Credit providers have set a maximum for the time that you can withdraw money with a revolving credit. So you can no longer borrow ‘infinite’ money.
Extra spending room with a revolving credit
With a revolving credit you can borrow money during the term and repay it whenever it suits you. Handy, because that way you have extra spending space. However, there is also a risk here. Because you can withdraw a repaid amount, it requires self-discipline to become completely debt-free.
No more withdrawing ‘infinite’ money
Credit providers have now set a maximum for the time that you can withdraw money with a revolving credit. Among others, SEDAM, Finders and Sampaguita Credit have limited the withdrawal option of their revolving loans to 12 or 36 months.
You can therefore no longer withdraw money ‘infinitely’ with a revolving credit and thus continue to borrow as much as possible.
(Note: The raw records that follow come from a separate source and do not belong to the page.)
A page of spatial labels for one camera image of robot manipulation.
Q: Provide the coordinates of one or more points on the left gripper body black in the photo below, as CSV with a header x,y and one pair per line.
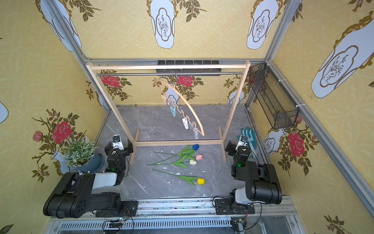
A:
x,y
126,147

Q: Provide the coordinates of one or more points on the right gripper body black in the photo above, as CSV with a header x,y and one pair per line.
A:
x,y
231,147

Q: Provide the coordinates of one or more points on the curved wooden clip hanger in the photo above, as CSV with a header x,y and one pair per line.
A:
x,y
168,101

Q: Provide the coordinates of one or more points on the yellow artificial tulip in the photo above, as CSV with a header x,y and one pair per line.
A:
x,y
192,180

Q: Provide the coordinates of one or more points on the white artificial tulip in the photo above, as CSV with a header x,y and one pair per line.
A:
x,y
178,164

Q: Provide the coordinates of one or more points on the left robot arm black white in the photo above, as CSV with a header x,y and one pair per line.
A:
x,y
73,197

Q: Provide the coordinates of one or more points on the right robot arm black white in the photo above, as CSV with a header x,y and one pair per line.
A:
x,y
261,181

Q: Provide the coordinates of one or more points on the grey clothes peg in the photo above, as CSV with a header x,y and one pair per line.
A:
x,y
196,133

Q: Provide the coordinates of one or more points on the white clothes peg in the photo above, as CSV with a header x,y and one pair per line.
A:
x,y
185,123

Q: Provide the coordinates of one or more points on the teal clothes peg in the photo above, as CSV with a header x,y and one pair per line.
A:
x,y
173,111

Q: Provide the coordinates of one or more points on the teal garden gloves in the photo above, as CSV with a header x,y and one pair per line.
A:
x,y
250,137

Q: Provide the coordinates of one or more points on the potted white flower plant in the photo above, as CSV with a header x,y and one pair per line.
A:
x,y
80,153

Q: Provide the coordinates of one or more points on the pink artificial tulip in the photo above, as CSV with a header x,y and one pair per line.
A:
x,y
195,158

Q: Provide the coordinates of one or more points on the blue artificial tulip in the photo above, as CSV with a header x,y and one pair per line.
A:
x,y
187,150

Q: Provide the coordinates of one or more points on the metal rack rod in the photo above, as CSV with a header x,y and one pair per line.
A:
x,y
172,74

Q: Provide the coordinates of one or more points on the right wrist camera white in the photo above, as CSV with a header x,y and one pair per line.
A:
x,y
242,141

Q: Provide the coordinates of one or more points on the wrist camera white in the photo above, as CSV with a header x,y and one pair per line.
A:
x,y
242,141
117,143

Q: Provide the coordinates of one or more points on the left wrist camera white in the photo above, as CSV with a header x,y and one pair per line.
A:
x,y
117,143

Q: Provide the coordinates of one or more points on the wooden clothes rack frame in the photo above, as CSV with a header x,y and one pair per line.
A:
x,y
176,68

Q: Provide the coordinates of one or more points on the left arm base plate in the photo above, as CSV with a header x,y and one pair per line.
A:
x,y
126,209

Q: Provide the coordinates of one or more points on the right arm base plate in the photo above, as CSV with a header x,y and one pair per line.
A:
x,y
228,207

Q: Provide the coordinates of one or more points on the black wire mesh basket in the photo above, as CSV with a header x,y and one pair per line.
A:
x,y
279,108

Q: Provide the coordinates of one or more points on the aluminium rail front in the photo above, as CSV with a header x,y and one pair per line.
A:
x,y
194,207
Self-regulation by lenders
With these new measures, the Association of Finance Companies in the Netherlands (VFN) continues with self-regulation of the industry.
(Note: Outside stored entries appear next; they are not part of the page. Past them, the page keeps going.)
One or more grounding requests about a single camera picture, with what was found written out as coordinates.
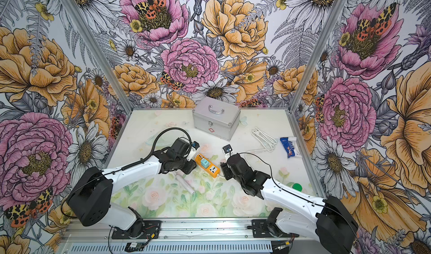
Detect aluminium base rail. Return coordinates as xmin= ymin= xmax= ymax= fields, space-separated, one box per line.
xmin=58 ymin=218 xmax=326 ymax=254

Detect clear green plastic bowl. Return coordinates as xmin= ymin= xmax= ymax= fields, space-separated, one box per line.
xmin=145 ymin=132 xmax=176 ymax=150

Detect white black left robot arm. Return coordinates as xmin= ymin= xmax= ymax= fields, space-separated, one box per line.
xmin=65 ymin=128 xmax=200 ymax=238

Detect white power strip cable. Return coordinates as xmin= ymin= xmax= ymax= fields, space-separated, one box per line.
xmin=244 ymin=126 xmax=278 ymax=154

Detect green capped bottle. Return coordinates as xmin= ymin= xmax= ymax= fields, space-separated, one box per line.
xmin=292 ymin=183 xmax=303 ymax=192

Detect orange power strip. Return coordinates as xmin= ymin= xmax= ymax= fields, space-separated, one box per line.
xmin=195 ymin=154 xmax=220 ymax=178

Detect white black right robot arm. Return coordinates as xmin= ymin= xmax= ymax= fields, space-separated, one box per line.
xmin=221 ymin=154 xmax=359 ymax=254

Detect silver aluminium first aid case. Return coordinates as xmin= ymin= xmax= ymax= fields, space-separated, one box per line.
xmin=192 ymin=97 xmax=241 ymax=141

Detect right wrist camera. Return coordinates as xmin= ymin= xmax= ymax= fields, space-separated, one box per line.
xmin=222 ymin=144 xmax=233 ymax=157

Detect blue snack packet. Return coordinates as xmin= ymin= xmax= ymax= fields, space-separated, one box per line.
xmin=279 ymin=137 xmax=301 ymax=158

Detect white electric toothbrush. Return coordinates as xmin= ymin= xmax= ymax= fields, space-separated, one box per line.
xmin=175 ymin=172 xmax=195 ymax=195

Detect teal USB charger plug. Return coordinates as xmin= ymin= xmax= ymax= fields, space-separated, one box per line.
xmin=200 ymin=159 xmax=210 ymax=169
A maximum duration has already been introduced for new revolving loans. For new loans, you must repay the loan amount within 15 years. Lenders must now also regularly check whether the outstanding amount still fits the client’s financial situation.
The aim is that customers can only use a revolving credit as extra spending room, so for small amounts and a short term. If you want to borrow more, a personal loan is better suited.
Stop revolving loans
A number of lenders go one step further. Last year Interbank put a brake on the provision of revolving loans and will stop it completely in August 2019. Securemoney Credit also no longer offers revolving credit.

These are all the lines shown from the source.